Billion-Scale Approximate Nearest Neighbor Search Challenge:

Watch this space for finalized datasets, baselines and metrics. Subscribe to our Medium channel for discussions and announcements.

Why this competition?

In the past few years, we’ve seen a lot of new research and creative approaches for large-scale ANNS, including:
  • Partition-based, and graph-based indexing strategies (as well as hybrid indexing approaches).
  • Mixing RAM and SSD storage to efficiently store and process large datasets that exceed the size of RAM.
  • Using accelerator hardware such as GPUs, FPGAs, and other custom in-memory silicon.
  • Leveraging machine learning for dimensionality reduction of the original vectors.

In addition to an uptick in academic interest, many implementations of these algorithms at scale now appear in production and high availability datacenter contexts: powering enterprise-grade, mission-critical, and web-scale search applications. In these deployment scenarios, benchmarks such as cost, preprocessing time, power consumption become just as important as the recall-vs-latency tradeoff. Despite this, most empirical evaluations of algorithms have focused on smaller datasets of about a million points, e.g. ann-bechmarks.com. However, deploying recent algorithmic advances in ANNS techniques for search, recommendation and ranking at scale requires support at billion or substantially larger scale. Barring a few recent papers, there is limited consensus on which algorithms are effective at this scale.
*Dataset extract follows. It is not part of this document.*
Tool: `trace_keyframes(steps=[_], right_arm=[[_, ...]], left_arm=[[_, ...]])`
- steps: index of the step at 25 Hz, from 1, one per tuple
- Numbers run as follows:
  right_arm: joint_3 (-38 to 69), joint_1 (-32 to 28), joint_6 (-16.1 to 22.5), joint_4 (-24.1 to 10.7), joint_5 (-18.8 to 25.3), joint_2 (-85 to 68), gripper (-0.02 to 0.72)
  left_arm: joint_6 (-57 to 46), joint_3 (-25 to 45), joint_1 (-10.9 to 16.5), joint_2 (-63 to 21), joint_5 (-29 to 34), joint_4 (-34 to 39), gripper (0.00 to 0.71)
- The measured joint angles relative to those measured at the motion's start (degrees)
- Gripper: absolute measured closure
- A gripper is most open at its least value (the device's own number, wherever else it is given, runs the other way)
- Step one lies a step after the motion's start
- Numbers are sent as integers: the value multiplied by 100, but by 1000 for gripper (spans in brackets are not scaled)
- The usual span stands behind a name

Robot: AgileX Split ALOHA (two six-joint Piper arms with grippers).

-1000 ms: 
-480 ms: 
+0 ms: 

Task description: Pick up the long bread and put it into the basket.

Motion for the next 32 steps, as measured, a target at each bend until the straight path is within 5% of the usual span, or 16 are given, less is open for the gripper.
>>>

We believe that this challenge will be impactful in several ways:
  • Provide a comparative understanding of algorithmic ideas and their application at scale.
  • Promote the development of new techniques for the problem and demonstration of their value.
  • Provide a compilation of datasets, many new, to enable future development of algorithms.
  • Introduce a standard benchmarking approach.
By providing a platform for those interested in this problem, we aim to encourge more collaboration and collectively advance the field at a more rapid pace. Researchers can request Azure compute credit from a pool sponsored by Microsoft Research.

Tracks

Standard Hardware Tracks (T1 and T2)

There are two standard standard hardware tracks in which the trade-off between recall and throughput will be evaluated.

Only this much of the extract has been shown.